--- Given information Enclosed Below ---

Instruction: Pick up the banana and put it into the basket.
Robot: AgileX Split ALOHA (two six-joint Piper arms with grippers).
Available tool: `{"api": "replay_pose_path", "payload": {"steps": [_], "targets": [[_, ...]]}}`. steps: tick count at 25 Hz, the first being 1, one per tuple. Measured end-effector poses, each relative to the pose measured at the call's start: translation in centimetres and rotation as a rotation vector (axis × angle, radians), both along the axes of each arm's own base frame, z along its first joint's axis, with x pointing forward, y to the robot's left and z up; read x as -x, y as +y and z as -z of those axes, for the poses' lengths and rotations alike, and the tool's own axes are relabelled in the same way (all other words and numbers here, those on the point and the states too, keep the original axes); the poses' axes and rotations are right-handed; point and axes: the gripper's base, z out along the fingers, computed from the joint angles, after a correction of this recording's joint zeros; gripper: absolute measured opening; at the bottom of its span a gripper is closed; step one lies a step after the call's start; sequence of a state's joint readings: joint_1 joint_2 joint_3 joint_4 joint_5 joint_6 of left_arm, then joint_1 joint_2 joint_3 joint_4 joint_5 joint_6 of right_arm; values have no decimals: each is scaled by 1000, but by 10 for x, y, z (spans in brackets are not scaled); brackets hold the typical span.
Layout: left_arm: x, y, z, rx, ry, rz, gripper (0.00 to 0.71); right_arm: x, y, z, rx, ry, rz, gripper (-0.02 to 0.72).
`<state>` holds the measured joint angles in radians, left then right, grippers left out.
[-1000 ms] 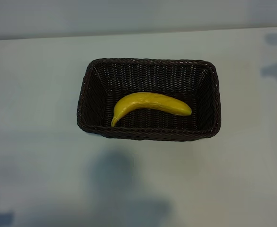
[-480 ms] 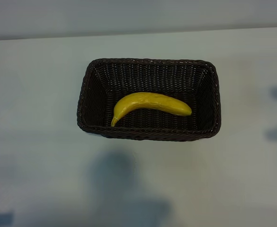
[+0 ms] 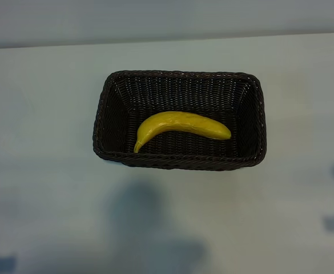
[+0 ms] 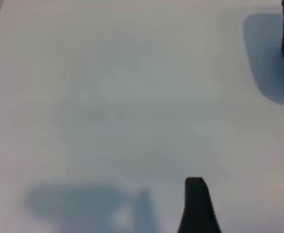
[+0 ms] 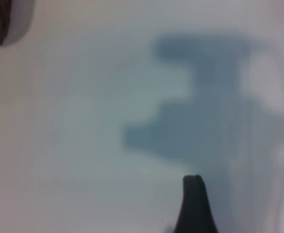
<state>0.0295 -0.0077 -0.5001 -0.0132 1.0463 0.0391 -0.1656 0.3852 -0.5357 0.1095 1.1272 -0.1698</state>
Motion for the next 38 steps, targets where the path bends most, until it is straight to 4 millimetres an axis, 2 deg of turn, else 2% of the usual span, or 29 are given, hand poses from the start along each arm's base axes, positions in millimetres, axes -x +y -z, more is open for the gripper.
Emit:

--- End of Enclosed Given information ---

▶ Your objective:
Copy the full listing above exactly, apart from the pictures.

▶ Response area:
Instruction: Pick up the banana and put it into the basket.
Robot: AgileX Split ALOHA (two six-joint Piper arms with grippers).
Available tool: `{"api": "replay_pose_path", "payload": {"steps": [_], "targets": [[_, ...]]}}`. steps: tick count at 25 Hz, the first being 1, one per tuple. Measured end-effector poses, each relative to the pose measured at the call's start: translation in centimetres and rotation as a rotation vector (axis × angle, radians), both along the axes of each arm's own base frame, z along its first joint's axis, with x pointing forward, y to the robot's left and z up; read x as -x, y as +y and z as -z of those axes, for the poses' lengths and rotations alike, and the tool's own axes are relabelled in the same way (all other words and numbers here, those on the point and the states too, keep the original axes); the poses' axes and rotations are right-handed; point and axes: the gripper's base, z out along the fingers, computed from the joint angles, after a correction of this recording's joint zeros; gripper: absolute measured opening; at the bottom of its span a gripper is closed; step one lies a step after the call's start; sequence of a state's joint readings: joint_1 joint_2 joint_3 joint_4 joint_5 joint_6 of left_arm, then joint_1 joint_2 joint_3 joint_4 joint_5 joint_6 of right_arm; values have no decimals: each is scaled by 1000, but by 10 for x, y, z (spans in brackets are not scaled); brackets hold the typical span.
Layout: left_arm: x, y, z, rx, ry, rz, gripper (0.00 to 0.71); right_arm: x, y, z, rx, ry, rz, gripper (-0.02 to 0.72).
`<state>` holds the measured joint angles in radians, left then right, grippers left out.
[-1000 ms] 
[-480 ms] 
[+0 ms] 
[+0 ms] 
[+0 ms] 
<state>0.0295 -0.0077 -0.5001 -0.0132 1.0463 0.0391 -0.1656 0.3852 -0.5357 0.1095 1.1272 -0.1698</state>
Motion for the next 38 steps, targets where the path bends most, until it is straight to 4 millimetres an axis, 2 deg of turn, else 2% of the usual span, or 29 are given, hand poses from the start along each arm's base axes, positions in millimetres, axes -x +y -z, more is open for the gripper.
Emit:

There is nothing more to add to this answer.